-- Task to complete --
Images are not part of the copy; write out the rest of the data exactly as given.

-- Collected data --

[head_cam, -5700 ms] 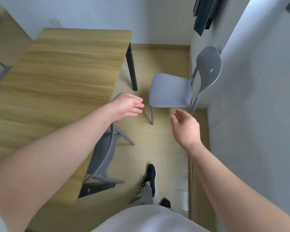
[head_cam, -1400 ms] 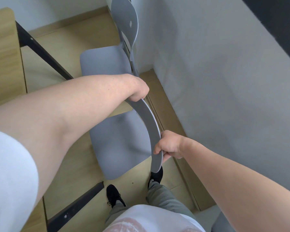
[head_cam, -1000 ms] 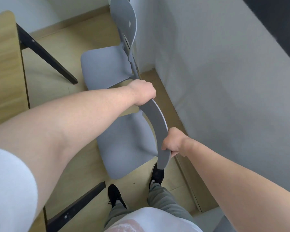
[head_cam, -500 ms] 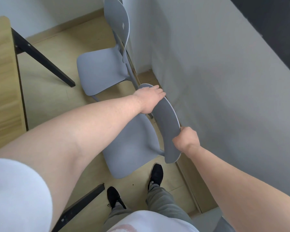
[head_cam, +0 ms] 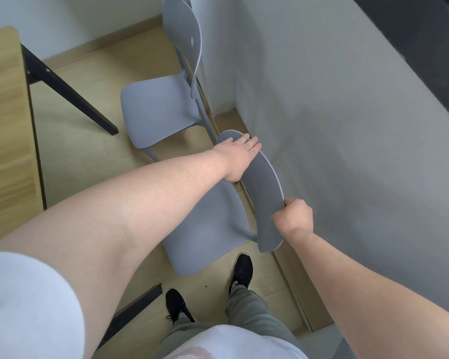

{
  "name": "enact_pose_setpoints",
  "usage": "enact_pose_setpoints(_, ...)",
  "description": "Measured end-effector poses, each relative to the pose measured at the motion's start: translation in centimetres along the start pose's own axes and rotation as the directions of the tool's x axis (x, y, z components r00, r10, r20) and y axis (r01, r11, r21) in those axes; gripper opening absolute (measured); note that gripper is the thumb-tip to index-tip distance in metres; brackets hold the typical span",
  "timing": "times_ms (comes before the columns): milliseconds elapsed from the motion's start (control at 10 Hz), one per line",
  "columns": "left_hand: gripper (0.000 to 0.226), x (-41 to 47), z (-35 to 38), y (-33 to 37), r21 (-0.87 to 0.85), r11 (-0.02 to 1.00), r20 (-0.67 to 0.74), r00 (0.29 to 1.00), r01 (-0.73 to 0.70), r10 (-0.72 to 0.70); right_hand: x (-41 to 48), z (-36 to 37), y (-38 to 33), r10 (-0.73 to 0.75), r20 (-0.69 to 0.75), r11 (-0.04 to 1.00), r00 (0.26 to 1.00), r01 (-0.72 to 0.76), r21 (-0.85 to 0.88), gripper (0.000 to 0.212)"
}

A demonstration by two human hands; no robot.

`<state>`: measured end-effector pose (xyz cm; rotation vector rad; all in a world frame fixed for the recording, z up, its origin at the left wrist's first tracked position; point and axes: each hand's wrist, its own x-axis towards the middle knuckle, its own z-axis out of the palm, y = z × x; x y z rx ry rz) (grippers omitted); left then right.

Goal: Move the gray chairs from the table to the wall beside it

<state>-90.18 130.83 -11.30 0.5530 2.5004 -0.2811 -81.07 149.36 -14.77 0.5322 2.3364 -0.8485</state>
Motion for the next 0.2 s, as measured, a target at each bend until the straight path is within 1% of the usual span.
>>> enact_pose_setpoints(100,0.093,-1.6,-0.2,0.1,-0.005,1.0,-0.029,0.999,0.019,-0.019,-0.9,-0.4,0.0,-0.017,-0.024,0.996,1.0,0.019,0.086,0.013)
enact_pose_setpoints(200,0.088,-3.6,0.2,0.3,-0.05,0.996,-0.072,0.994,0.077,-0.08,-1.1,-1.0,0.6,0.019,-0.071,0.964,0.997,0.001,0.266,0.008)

-- Answer area --
[head_cam, -5700 ms] 
[head_cam, -1400 ms] 
[head_cam, -1000 ms] 
[head_cam, -500 ms] 
[head_cam, +0 ms] 

{
  "name": "enact_pose_setpoints",
  "usage": "enact_pose_setpoints(_, ...)",
  "description": "Measured end-effector poses, each relative to the pose measured at the motion's start: translation in centimetres along the start pose's own axes and rotation as the directions of the tool's x axis (x, y, z components r00, r10, r20) and y axis (r01, r11, r21) in those axes; gripper opening absolute (measured); note that gripper is the thumb-tip to index-tip distance in metres; brackets hold the typical span",
  "timing": "times_ms (comes before the columns): milliseconds elapsed from the motion's start (control at 10 Hz), one per line",
  "columns": "left_hand: gripper (0.000 to 0.226), x (-41 to 47), z (-35 to 38), y (-33 to 37), r21 (-0.87 to 0.85), r11 (-0.02 to 1.00), r20 (-0.67 to 0.74), r00 (0.29 to 1.00), r01 (-0.73 to 0.70), r10 (-0.72 to 0.70); right_hand: x (-41 to 48), z (-36 to 37), y (-38 to 33), r10 (-0.73 to 0.75), r20 (-0.69 to 0.75), r11 (-0.04 to 1.00), r00 (0.26 to 1.00), r01 (-0.72 to 0.76), r21 (-0.85 to 0.88), gripper (0.000 to 0.212)"
}

A demonstration by two human hands; no robot.

`<state>`: measured end-effector pose (xyz cm; rotation vector rad; all in a world frame fixed for the recording, z up, its origin at the left wrist's first tracked position; point and axes: each hand's wrist, its own x-axis towards the middle knuckle, its own z-axis out of the palm, y = z × x; x y z rx ry rz) (grippers omitted); left then right.

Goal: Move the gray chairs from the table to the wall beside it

<state>-90.18 130.83 -11.30 0.5530 2.5004 -0.2811 -81.07 149.36 -14.77 0.5322 2.3364 -0.8485</state>
Motion for the next 0.2 s, as measured, a target at each bend until the straight path is within 1% of the usual span.
>>> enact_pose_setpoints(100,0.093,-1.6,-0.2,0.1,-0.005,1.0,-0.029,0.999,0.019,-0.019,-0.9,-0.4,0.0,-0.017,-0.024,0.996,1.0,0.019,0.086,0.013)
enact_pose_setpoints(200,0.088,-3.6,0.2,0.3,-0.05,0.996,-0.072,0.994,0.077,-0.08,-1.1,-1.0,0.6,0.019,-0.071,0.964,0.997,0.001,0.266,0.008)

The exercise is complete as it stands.